The FBI explored using artificial intelligence technology to analyze signatures on mail-in ballots seized during investigations related to the 2020 election, according to reporting by ProPublica. The agency considered deploying AI systems to review ballot signatures, a practice that raises substantial concerns about accuracy and reliability in election administration.
The use of AI for signature verification presents technical and legal hazards. Signature recognition algorithms frequently produce false matches and false negatives, particularly across demographic groups. Courts have repeatedly expressed skepticism about AI evidence absent rigorous validation studies and transparent methodology. No peer-reviewed research establishes that commercial AI signature-verification systems meet forensic standards required for evidentiary use.
Federal law governing election disputes contains strict procedural requirements. Under 52 U.S.C. Section 20511, ballots cannot be rejected based on signature mismatches without proper notice and opportunity for voters to cure. The Help America Vote Act similarly mandates specific processes for ballot challenges. Using unvalidated AI systems to flag ballots for rejection could violate these statutory protections and constitutional due process guarantees.
The FBI's consideration of this technology implicates broader election integrity concerns. Mail-in ballot signature verification already struggles with consistency across jurisdictions. Introducing algorithmic analysis without transparent standards or external auditing compounds existing vulnerabilities rather than solving them.

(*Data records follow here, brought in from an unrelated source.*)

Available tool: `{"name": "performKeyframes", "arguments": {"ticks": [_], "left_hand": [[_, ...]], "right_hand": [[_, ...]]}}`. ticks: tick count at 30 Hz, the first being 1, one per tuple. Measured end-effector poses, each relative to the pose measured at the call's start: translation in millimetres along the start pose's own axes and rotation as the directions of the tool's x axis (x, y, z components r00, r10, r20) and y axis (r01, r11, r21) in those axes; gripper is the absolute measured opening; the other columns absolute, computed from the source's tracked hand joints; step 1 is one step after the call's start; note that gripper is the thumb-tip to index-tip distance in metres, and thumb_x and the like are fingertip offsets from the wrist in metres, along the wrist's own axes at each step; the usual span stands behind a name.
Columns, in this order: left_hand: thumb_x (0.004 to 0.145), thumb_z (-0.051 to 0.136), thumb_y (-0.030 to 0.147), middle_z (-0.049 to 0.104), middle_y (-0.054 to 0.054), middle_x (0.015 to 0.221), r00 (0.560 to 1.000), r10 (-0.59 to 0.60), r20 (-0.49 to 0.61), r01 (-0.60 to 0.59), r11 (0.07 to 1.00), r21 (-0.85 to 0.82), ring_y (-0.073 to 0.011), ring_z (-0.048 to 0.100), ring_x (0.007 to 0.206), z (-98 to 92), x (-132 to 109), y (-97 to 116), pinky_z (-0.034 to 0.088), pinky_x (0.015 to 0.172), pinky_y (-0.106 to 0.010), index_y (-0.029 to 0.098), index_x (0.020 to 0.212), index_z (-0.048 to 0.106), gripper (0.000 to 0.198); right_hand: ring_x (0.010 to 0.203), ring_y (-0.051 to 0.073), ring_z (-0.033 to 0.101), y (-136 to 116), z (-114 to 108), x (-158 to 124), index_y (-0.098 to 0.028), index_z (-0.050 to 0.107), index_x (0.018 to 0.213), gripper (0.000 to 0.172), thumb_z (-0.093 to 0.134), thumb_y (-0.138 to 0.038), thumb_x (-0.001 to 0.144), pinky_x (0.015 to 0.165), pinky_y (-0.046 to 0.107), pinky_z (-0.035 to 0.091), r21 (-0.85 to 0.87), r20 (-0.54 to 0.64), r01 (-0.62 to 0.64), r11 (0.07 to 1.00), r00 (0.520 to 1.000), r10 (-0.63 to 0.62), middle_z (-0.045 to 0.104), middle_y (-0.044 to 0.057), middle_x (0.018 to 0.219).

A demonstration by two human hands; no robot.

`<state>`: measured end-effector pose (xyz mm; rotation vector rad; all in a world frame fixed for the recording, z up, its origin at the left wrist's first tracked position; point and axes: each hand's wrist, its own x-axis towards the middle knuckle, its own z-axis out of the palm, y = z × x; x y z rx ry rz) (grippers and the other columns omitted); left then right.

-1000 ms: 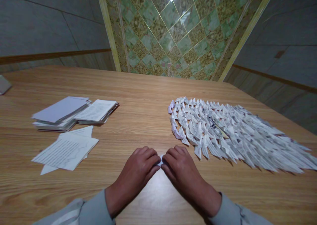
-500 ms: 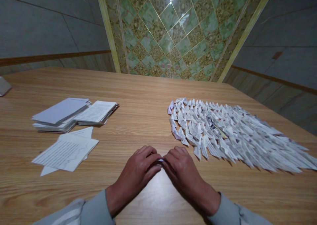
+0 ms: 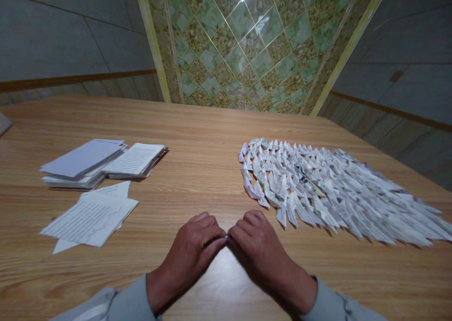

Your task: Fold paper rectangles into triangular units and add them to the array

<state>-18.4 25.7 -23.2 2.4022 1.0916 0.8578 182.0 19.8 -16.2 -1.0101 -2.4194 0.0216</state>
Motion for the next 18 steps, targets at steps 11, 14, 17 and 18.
{"name": "performKeyframes", "arguments": {"ticks": [11, 14, 17, 18], "left_hand": [[0.096, 0.062, 0.026, 0.067, -0.002, 0.069, 0.989, -0.141, -0.033, 0.132, 0.972, -0.195, -0.0172, 0.061, 0.069, -13.3, 6, 4, 0.043, 0.063, -0.027, 0.020, 0.075, 0.074, 0.025], [0.096, 0.061, 0.027, 0.068, -0.002, 0.070, 0.987, -0.161, -0.016, 0.150, 0.950, -0.275, -0.0168, 0.062, 0.068, -15.3, 8, 7, 0.044, 0.064, -0.026, 0.020, 0.074, 0.075, 0.027], [0.093, 0.063, 0.027, 0.070, -0.003, 0.072, 0.972, -0.236, 0.014, 0.223, 0.898, -0.380, -0.0169, 0.065, 0.069, -17.0, 10, 8, 0.045, 0.065, -0.026, 0.020, 0.075, 0.077, 0.024], [0.092, 0.063, 0.027, 0.071, -0.003, 0.073, 0.966, -0.257, 0.021, 0.243, 0.880, -0.407, -0.0172, 0.065, 0.069, -17.2, 11, 7, 0.046, 0.065, -0.026, 0.020, 0.076, 0.078, 0.022]], "right_hand": [[0.070, 0.019, 0.047, 5, -9, 1, -0.018, 0.060, 0.073, 0.054, 0.031, -0.044, 0.110, 0.067, 0.033, 0.029, 0.049, -0.062, -0.066, 0.997, 0.996, 0.069, 0.062, 0.003, 0.068], [0.069, 0.018, 0.047, 7, -10, -1, -0.019, 0.059, 0.070, 0.057, 0.028, -0.047, 0.110, 0.066, 0.033, 0.028, 0.082, -0.046, -0.084, 0.993, 0.995, 0.088, 0.060, 0.002, 0.065], [0.067, 0.018, 0.048, 12, -10, -3, -0.019, 0.058, 0.069, 0.061, 0.024, -0.049, 0.110, 0.065, 0.032, 0.028, 0.115, -0.025, -0.120, 0.986, 0.992, 0.124, 0.059, 0.002, 0.064], [0.067, 0.018, 0.048, 13, -10, -4, -0.019, 0.058, 0.069, 0.062, 0.023, -0.050, 0.110, 0.065, 0.032, 0.028, 0.122, -0.017, -0.135, 0.983, 0.990, 0.138, 0.058, 0.002, 0.064]]}}
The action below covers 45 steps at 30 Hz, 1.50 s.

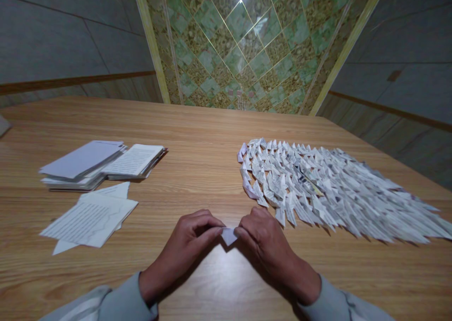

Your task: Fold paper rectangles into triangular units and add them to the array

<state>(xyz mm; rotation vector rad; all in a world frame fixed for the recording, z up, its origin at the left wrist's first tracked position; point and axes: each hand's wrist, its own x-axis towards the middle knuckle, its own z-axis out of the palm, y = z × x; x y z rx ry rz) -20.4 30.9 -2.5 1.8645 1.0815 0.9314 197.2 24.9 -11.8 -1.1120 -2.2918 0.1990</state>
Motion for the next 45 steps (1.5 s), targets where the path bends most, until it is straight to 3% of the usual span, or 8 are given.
{"name": "performKeyframes", "arguments": {"ticks": [9, 16, 23, 28, 36, 39, 42, 45], "left_hand": [[0.092, 0.064, 0.026, 0.072, -0.003, 0.074, 0.999, 0.032, 0.006, -0.032, 0.998, 0.046, -0.0176, 0.066, 0.072, 4.5, -2, -8, 0.046, 0.067, -0.027, 0.021, 0.080, 0.079, 0.019], [0.082, 0.070, 0.023, 0.070, -0.002, 0.068, 0.997, -0.077, -0.028, 0.077, 0.997, -0.006, -0.0165, 0.064, 0.065, 3.2, -2, -3, 0.046, 0.062, -0.025, 0.019, 0.068, 0.075, 0.015], [0.086, 0.067, 0.030, 0.073, -0.003, 0.073, 0.991, -0.136, 0.020, 0.137, 0.981, -0.139, -0.0185, 0.066, 0.071, 2.2, 0, -3, 0.048, 0.067, -0.027, 0.017, 0.075, 0.075, 0.018], [0.088, 0.065, 0.029, 0.072, -0.003, 0.074, 0.992, -0.124, -0.035, 0.117, 0.982, -0.151, -0.0180, 0.065, 0.071, 0.1, 1, -7, 0.048, 0.067, -0.027, 0.018, 0.076, 0.075, 0.018], [0.092, 0.061, 0.030, 0.071, -0.001, 0.072, 0.974, -0.095, -0.206, 0.084, 0.995, -0.058, -0.0172, 0.066, 0.066, 4.9, -4, -3, 0.048, 0.062, -0.026, 0.019, 0.082, 0.071, 0.018], [0.096, 0.056, 0.030, 0.072, 0.000, 0.074, 0.993, -0.067, -0.094, 0.061, 0.996, -0.068, -0.0164, 0.068, 0.067, 13.5, -11, -1, 0.049, 0.064, -0.025, 0.021, 0.094, 0.070, 0.016], [0.097, 0.058, 0.028, 0.075, -0.002, 0.091, 0.997, -0.065, 0.042, 0.069, 0.993, -0.095, -0.0181, 0.070, 0.084, 20.4, -13, 4, 0.050, 0.076, -0.026, 0.022, 0.102, 0.070, 0.014], [0.096, 0.060, 0.029, 0.074, -0.002, 0.092, 0.992, -0.109, 0.065, 0.118, 0.978, -0.172, -0.0184, 0.067, 0.086, 22.4, -12, 6, 0.048, 0.077, -0.027, 0.022, 0.097, 0.069, 0.012]], "right_hand": [[0.077, 0.020, 0.052, -4, 3, -1, -0.019, 0.067, 0.087, 0.045, 0.037, -0.045, 0.108, 0.073, 0.033, 0.033, 0.075, 0.050, 0.040, 0.996, 0.998, -0.044, 0.067, 0.004, 0.078], [0.066, 0.018, 0.050, -6, 4, -2, -0.019, 0.067, 0.076, 0.060, 0.028, -0.052, 0.108, 0.064, 0.031, 0.030, 0.065, 0.013, -0.008, 0.998, 1.000, 0.007, 0.059, 0.003, 0.065], [0.063, 0.018, 0.050, -7, -1, 0, -0.019, 0.067, 0.078, 0.061, 0.025, -0.051, 0.109, 0.061, 0.030, 0.031, 0.164, 0.053, -0.017, 0.986, 0.999, 0.009, 0.063, 0.003, 0.065], [0.069, 0.018, 0.054, -5, -5, 1, -0.020, 0.071, 0.091, 0.046, 0.034, -0.041, 0.109, 0.065, 0.029, 0.036, 0.218, 0.108, -0.035, 0.975, 0.994, 0.011, 0.069, 0.003, 0.074], [0.071, 0.018, 0.062, 0, 2, -2, -0.019, 0.069, 0.092, 0.025, 0.047, -0.021, 0.103, 0.065, 0.028, 0.041, 0.222, -0.063, -0.146, 0.964, 0.985, 0.164, 0.070, 0.004, 0.078], [0.073, 0.019, 0.065, -5, 4, -2, -0.019, 0.065, 0.096, 0.019, 0.046, -0.015, 0.099, 0.066, 0.028, 0.043, 0.243, -0.113, -0.174, 0.954, 0.972, 0.206, 0.070, 0.004, 0.081], [0.072, 0.020, 0.064, -13, 8, -2, -0.018, 0.062, 0.095, 0.017, 0.046, -0.012, 0.096, 0.066, 0.028, 0.043, 0.251, -0.107, -0.151, 0.956, 0.977, 0.183, 0.069, 0.005, 0.080], [0.074, 0.021, 0.064, -19, 11, -3, -0.017, 0.060, 0.096, 0.015, 0.047, -0.011, 0.096, 0.067, 0.029, 0.044, 0.247, -0.087, -0.122, 0.961, 0.985, 0.148, 0.068, 0.006, 0.081]]}}
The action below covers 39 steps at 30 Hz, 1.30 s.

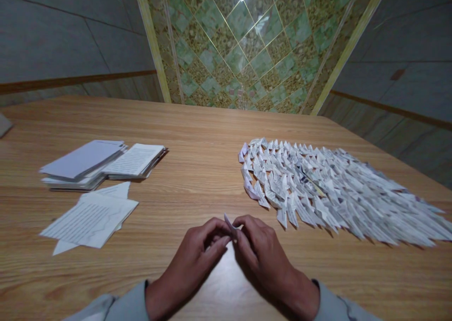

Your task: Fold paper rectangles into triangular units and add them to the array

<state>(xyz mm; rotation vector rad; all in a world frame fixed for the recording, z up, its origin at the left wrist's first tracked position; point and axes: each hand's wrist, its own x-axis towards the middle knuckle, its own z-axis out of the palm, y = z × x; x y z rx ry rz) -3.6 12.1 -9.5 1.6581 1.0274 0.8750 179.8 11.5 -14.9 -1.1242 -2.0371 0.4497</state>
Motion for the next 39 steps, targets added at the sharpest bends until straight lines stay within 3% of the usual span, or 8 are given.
{"name": "performKeyframes", "arguments": {"ticks": [9, 20, 27, 33, 39], "left_hand": [[0.090, 0.068, 0.032, 0.065, 0.001, 0.081, 0.987, -0.138, -0.083, 0.104, 0.939, -0.327, -0.0161, 0.059, 0.077, 1.1, 3, -11, 0.046, 0.070, -0.026, 0.020, 0.087, 0.060, 0.014], [0.087, 0.069, 0.032, 0.066, 0.000, 0.080, 0.988, -0.138, -0.065, 0.108, 0.935, -0.336, -0.0169, 0.060, 0.077, -0.8, 3, -7, 0.046, 0.070, -0.027, 0.018, 0.089, 0.067, 0.014], [0.084, 0.071, 0.031, 0.068, 0.000, 0.078, 0.986, -0.160, -0.046, 0.129, 0.911, -0.392, -0.0162, 0.061, 0.074, -0.6, 4, -7, 0.046, 0.068, -0.026, 0.018, 0.084, 0.067, 0.013], [0.077, 0.075, 0.031, 0.067, 0.000, 0.073, 0.978, -0.197, -0.061, 0.153, 0.891, -0.427, -0.0154, 0.059, 0.069, -1.4, 6, -4, 0.046, 0.065, -0.025, 0.017, 0.080, 0.068, 0.016], [0.074, 0.076, 0.031, 0.066, 0.000, 0.072, 0.973, -0.223, -0.068, 0.171, 0.881, -0.442, -0.0154, 0.058, 0.068, -1.1, 8, -6, 0.045, 0.064, -0.025, 0.017, 0.079, 0.068, 0.017]], "right_hand": [[0.077, 0.021, 0.060, -7, 3, -4, -0.019, 0.057, 0.102, 0.013, 0.046, -0.013, 0.099, 0.069, 0.030, 0.043, 0.049, 0.052, 0.063, 0.997, 0.997, -0.065, 0.066, 0.006, 0.087], [0.071, 0.017, 0.056, -9, -2, -3, -0.019, 0.057, 0.101, 0.005, 0.055, -0.021, 0.098, 0.065, 0.027, 0.039, 0.140, 0.082, -0.023, 0.990, 0.997, 0.011, 0.063, 0.003, 0.084], [0.066, 0.016, 0.054, -9, -2, -2, -0.019, 0.057, 0.103, 0.014, 0.064, -0.021, 0.090, 0.062, 0.026, 0.036, 0.167, 0.097, -0.087, 0.982, 0.993, 0.071, 0.060, -0.001, 0.076], [0.061, 0.013, 0.049, -10, -2, -2, -0.020, 0.055, 0.100, 0.012, 0.061, -0.026, 0.092, 0.057, 0.024, 0.033, 0.283, 0.150, -0.200, 0.938, 0.975, 0.163, 0.055, -0.005, 0.071], [0.060, 0.012, 0.047, -10, -2, -2, -0.021, 0.053, 0.101, 0.009, 0.056, -0.025, 0.094, 0.056, 0.024, 0.031, 0.340, 0.177, -0.238, 0.910, 0.966, 0.186, 0.051, -0.007, 0.068]]}}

The implications extend beyond 2020 disputes. As election administration increasingly incorporates technology, agencies must establish clear validation standards before deployment. The National Academy of Sciences, the Election Assistance Commission, and voting security experts consistently warn against adopting election technologies without rigorous testing and public scrutiny.
This development underscores tensions between efficiency and accuracy in election administration. While technology can streamline processes, premature or inadequately tested deployment carries risks to ballot integrity and public confidence. Federal agencies considering such tools should follow established protocols for evidence evaluation and seek independent technical review before operational use.